日本國家・日本傳統文化は、人類の理想の日本における顕現である

 麗しき國日本は、村落共同體から出発して、次第にその範囲を広め、日本という國家を形成した。その本質は、地縁・血縁によって結ばれただけでなく、稲作生活から生まれた祭祀を基本とする傳統信仰によって結合している共同體である。その信仰共同體の祭り主が天皇(すめらみこと)なのである。故に日本という國とはいかなる國であるかと問われれば、「天皇中心の信仰共同體である」と答えるのが正しいのである。

 

 我々日本人が理想とする國家とは、麗しい天皇中心の信仰共同體とこれを統治する政治機構が包含され一體となったものである。    

 

 國家が、暴力装置・支配と被支配との関係の機関的存在であるとして扱われ、國家に對する愛が薄れ共同體意識が無くなりつつある現代において、このことを正しく認識することは非常に重要であり最大の課題であると言える。

 

 今日、グローバリズムという言葉があるように國家とか民族を軽視あるいは否定する傾向が現れている。しかし、世界・地球・人類に共通して存在する思想・精神は、それぞれの國家・民族固有の思想・精神として発現する。言語一つとって見てもしかりである。世界共通語などというものは本来存在しない。各民族・各國にそれぞれ特有な言語すなわち國語がある。英語が世界で通用している便利な言葉だからといって、英語だけに世界の言語が統一されることはあり得ない。

 

 一定の共同體を形成する人々に共有される言語、生活様式、倫理観を総称して「文化」というのであり、固有の文化を共有する人々のことを「民族」と言うのである。

 

 言葉は文化そのものである。

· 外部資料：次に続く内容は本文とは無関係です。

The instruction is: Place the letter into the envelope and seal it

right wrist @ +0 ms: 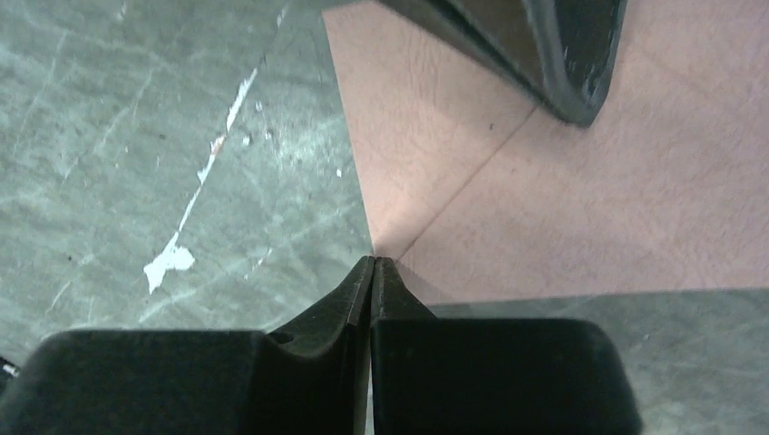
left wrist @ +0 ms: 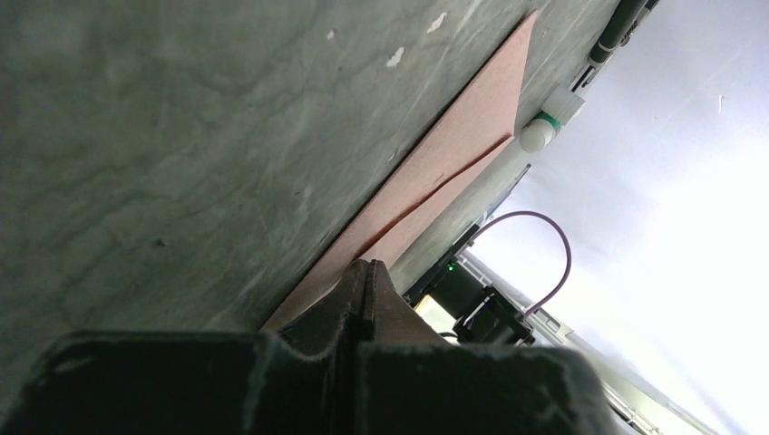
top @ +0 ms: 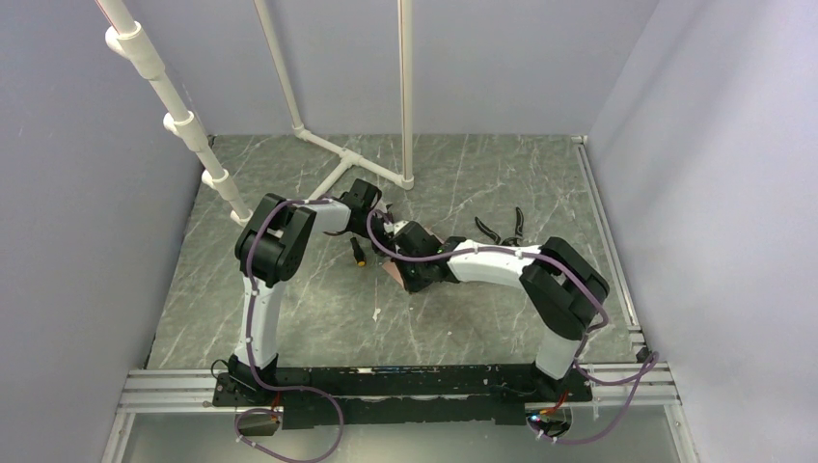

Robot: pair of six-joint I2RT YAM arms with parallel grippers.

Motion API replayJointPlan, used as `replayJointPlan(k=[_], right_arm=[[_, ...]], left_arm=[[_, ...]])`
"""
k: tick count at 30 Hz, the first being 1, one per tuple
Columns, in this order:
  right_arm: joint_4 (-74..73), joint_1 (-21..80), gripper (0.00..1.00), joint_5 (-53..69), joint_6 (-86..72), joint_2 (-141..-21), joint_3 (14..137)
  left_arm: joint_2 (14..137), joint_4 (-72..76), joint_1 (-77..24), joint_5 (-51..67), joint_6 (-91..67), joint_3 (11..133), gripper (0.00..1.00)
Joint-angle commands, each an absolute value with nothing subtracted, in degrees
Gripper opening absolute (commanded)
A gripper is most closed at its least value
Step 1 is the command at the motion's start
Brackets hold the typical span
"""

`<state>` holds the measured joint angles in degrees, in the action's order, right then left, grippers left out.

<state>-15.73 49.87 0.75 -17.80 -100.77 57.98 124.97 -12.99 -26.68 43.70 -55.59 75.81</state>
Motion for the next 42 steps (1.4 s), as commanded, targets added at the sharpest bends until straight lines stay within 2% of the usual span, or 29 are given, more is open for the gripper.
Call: replayJointPlan(k=[1, 7, 13, 24, 35, 42], right_arm=[[-22.5, 50.2, 0.06, -0.8, -21.4, -97.3, 57.2], [-22.5, 48.7, 0.09, -4.5, -24.7, -94.1, 61.2], [-23.7, 47.0, 0.19, -8.6, -27.2, -100.1, 65.7], [-23.2, 46.1, 0.21, -11.6, -28.1, -106.6, 69.1], [-27.4, 46.6, 0.18, -5.7, -26.3, -104.1, 64.1], [-25.4, 46.7, 0.19, 9.6, -21.7, -97.7, 57.7]], left_arm=[[130.3, -20.0, -26.7, 32.7, -52.6, 73.4, 0.02], [129.2, -20.4, -26.7, 32.7, -50.9, 73.7, 0.03], [129.1, -19.7, -26.7, 33.5, -50.9, 73.5, 0.03], [129.5, -18.9, -26.7, 33.9, -51.1, 72.7, 0.02], [130.3, -18.6, -26.7, 33.4, -51.3, 72.9, 0.03], [131.1, -17.3, -26.7, 32.0, -50.6, 73.3, 0.02]])
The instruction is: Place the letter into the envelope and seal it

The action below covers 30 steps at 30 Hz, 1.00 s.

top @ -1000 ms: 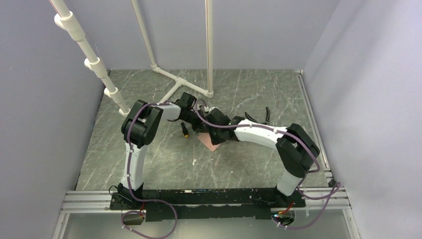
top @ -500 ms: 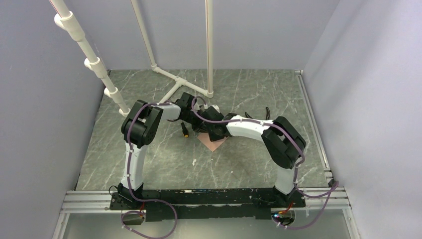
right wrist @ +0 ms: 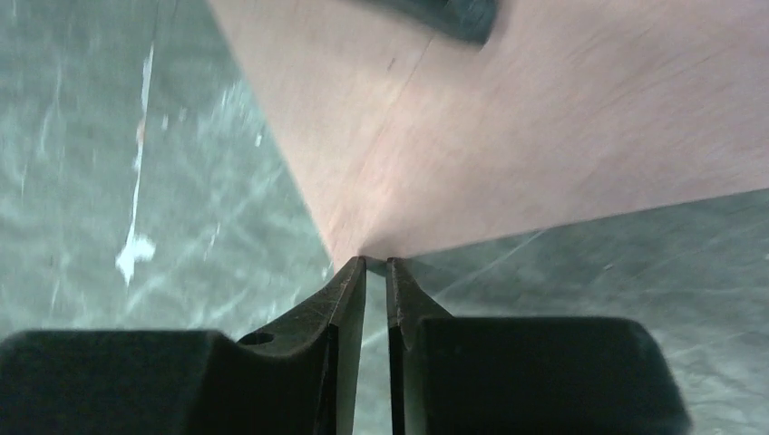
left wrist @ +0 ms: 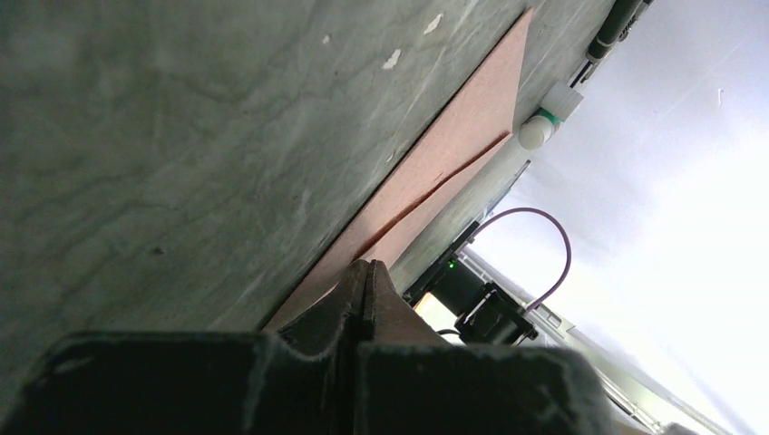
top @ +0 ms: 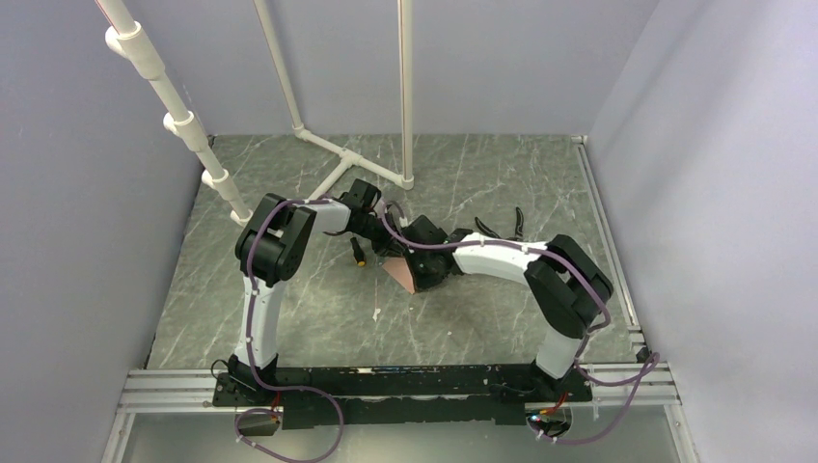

國家・民族は共通の言語(國語)を使う者によって成立する。各國各民族の國語を基礎とし言葉と一體である文化は、各民族・各國家特有のものとして創造され継承されてきている。各民族・各國家の固有の文化を否定することは、世界の文化・地球の文化全體を否定することになる。

 

 和辻哲郎氏は、「人倫の實現は、個人がいきなり抽象的な人類の立場に立つことによって、なされ得るものではない。それは個人がいきなり人類語を話そうとするようなものである。人倫は常に一定の形態を持つ共同體において、すなわち家族とか民族とかの形態において、實現される。」(近代歴史哲學の先駆者)「絶對精神がただそれぞれの特殊な民族精神としてのみ働くということ、すなわち特殊的形態において己を現わすのではない普遍的精神というごときものは抽象的思想に過ぎぬ。…真の絶對者はあらゆる特殊相對をも己とするものでなくてはならない。…生ける主體的全體性が特殊的民族的となることなしに活動したことは、かつて一度もなかったし、またあり得ぬであろう。」(続日本精神史研究)と論じている。     

                        

 人間は、民族とか國家とかを離れて存在するものではない。必ず何処かの民族に属し何処かの國の國民である。抽象的な世界人類というものは存在し得ない。血統・風土・地域性・言語・歴史・傳統・文化というものを離れた人間などというものは存在し得ないからである。

 

 日本國家・日本傳統文化は、人類の理想の日本における顕現なのである。天皇國家日本の真姿顕現こそが世界的理想國家・真の自由なる國家の建設である。日本國に日本民族として生を享けた誇りと喜びを回復しなければならない。